Panic Room (2002) Netflix, Amazon Rent/Buy
If I’ve previously damned Leto with faint praise, he really is very good in David Fincher’s Panic Room, his second role for the director after 1999’s Fight Club.
Fincher reined in his pretensions to give us a tense, well-paced home invasion thriller.
Newly divorced Meg Altman (Jodie Foster) and diabetic daughter Sarah (a young Kristen Stewart) move into an upscale Manhattan brownstone which contains the titular panic room.
Which proves useful when burglars Burnham (Forest Whitaker), Junior (Jared Leto), and Raoul (Dwight Yoakam) break into the apartment in search of bearer bonds hidden by the previous owner, Junior’s deceased millionaire grandfather.
Leto gives Junior a scuzzy air of entitlement, a would-be hard case who finds himself outmatched when he butts heads with Yoakham’s trailer trash thug.
Requiem for a Dream (2000) Amazon Rent/Buy
Leto went full method in Darren Aronofsky’s (Black Swan) seriously depressing take on Hubert Selby Jr.’s equally chuckle-free 1978 novel of the same name.
Jared hung out with drug addicts, lost 28 pounds, supposedly lived rough on the streets of New York, and, at the director’s urging refrained from sex (and sugar) to become his character in the movie, junkie Harry Goldfarb. As Laurence Olivier once said to Dustin Hoffman on the set of Marathon Man (1976): ‘Why not try acting?
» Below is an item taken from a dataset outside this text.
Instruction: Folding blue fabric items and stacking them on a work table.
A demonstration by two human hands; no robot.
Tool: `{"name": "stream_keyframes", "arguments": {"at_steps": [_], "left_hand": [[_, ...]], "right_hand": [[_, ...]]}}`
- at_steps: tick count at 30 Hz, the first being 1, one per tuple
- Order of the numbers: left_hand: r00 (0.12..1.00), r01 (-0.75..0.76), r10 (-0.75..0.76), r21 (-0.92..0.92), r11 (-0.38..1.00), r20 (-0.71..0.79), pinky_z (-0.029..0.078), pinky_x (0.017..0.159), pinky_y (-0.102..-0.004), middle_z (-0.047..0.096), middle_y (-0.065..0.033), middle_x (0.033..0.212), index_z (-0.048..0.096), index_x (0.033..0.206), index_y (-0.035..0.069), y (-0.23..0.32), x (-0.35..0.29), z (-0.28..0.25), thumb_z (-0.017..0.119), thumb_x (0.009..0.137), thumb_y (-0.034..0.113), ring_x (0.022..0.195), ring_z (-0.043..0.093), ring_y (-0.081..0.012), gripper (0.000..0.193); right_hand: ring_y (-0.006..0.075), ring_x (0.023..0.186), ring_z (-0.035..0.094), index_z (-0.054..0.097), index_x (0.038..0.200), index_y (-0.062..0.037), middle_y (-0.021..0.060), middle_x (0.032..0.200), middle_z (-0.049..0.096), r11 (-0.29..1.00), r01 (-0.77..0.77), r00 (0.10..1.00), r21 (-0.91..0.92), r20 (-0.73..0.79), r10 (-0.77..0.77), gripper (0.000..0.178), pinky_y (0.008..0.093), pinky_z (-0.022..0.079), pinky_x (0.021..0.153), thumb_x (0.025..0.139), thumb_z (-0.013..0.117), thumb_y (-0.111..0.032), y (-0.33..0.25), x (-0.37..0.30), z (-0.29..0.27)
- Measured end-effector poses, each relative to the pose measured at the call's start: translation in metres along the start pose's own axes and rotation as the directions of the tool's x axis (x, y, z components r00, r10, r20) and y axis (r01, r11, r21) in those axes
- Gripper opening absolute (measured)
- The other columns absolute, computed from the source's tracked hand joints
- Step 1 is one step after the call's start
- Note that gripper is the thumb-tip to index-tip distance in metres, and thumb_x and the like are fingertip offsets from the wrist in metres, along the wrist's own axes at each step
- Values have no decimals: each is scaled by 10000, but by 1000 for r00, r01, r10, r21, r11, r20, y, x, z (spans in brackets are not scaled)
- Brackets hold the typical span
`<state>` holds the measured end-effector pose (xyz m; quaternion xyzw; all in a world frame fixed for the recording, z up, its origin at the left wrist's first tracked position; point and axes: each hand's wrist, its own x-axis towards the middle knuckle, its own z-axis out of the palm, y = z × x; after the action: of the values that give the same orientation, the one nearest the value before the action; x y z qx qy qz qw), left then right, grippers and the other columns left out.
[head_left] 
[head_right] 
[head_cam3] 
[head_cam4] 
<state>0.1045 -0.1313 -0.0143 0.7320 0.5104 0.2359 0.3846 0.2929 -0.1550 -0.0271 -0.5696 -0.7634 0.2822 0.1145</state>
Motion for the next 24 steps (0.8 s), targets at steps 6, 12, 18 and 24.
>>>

It’s much easier.’
American Psycho (2000) STARZPLAY, Amazon Rent/Buy
Another of the actor’s roles in a left-field novel adaptation, Leto takes the secondary part of yuppie Paul Allen, Mary Harron’s take on Bret Easton Ellis’s satire American Psycho (1991).
Allen becomes Patrick Bateman’s (Christian Bale) third victim after outshining him with a superior business card and the ability to secure upscale restaurant bookings.
Which naturally enough provokes Bateman into killing his perceived rival with a mirror-polished axe to the strains of Huey Lewis’s Hip to Be Square. As you do.
Fight Club (1999) Netflix, Amazon Prime, Amazon Rent/Buy
Leto first worked with David Fincher in his adaptation of Chuck Palahniuk’s cult 1996 novel.
Standing out from the other shaven-headed FC members by virtue of his peroxide locks, Leto plays Angel Face, a leading light in Tyler Durden’s (Brad Pitt’s) ‘Project Mayhem’.
Unfortunately, Angel Face’s good looks earn him a vicious beat down from Ed Norton’s Narrator.
Prefontaine (1997) Amazon Rent/Buy
After his successful stint as Jordan Catalano in the cult teen drama series My So-Called Life (1994-5), sports biopic Prefontaine gave Jared Leto his breakout role.
Aided by his resemblance to the athlete, Leto played Steve Prefontaine, the record-breaking long-distance runner who died tragically young in a car crash aged just 24.
Leto’s typical dedication led him to adopt Prefontaine’s voice, running style and mannerisms, so much so that the runner’s sister Linda broke down in tears when she met him in character.
The following year Billy Crudup (The Morning Show) played Prefontaine in Without Limits.
Jared Leto’s next starring role will be in the upcoming Marvel movie Morbius, playing a non-supernatural ‘living vampire.’ I shudder to think how far the actor’s method researches took him in preparing for this particular role.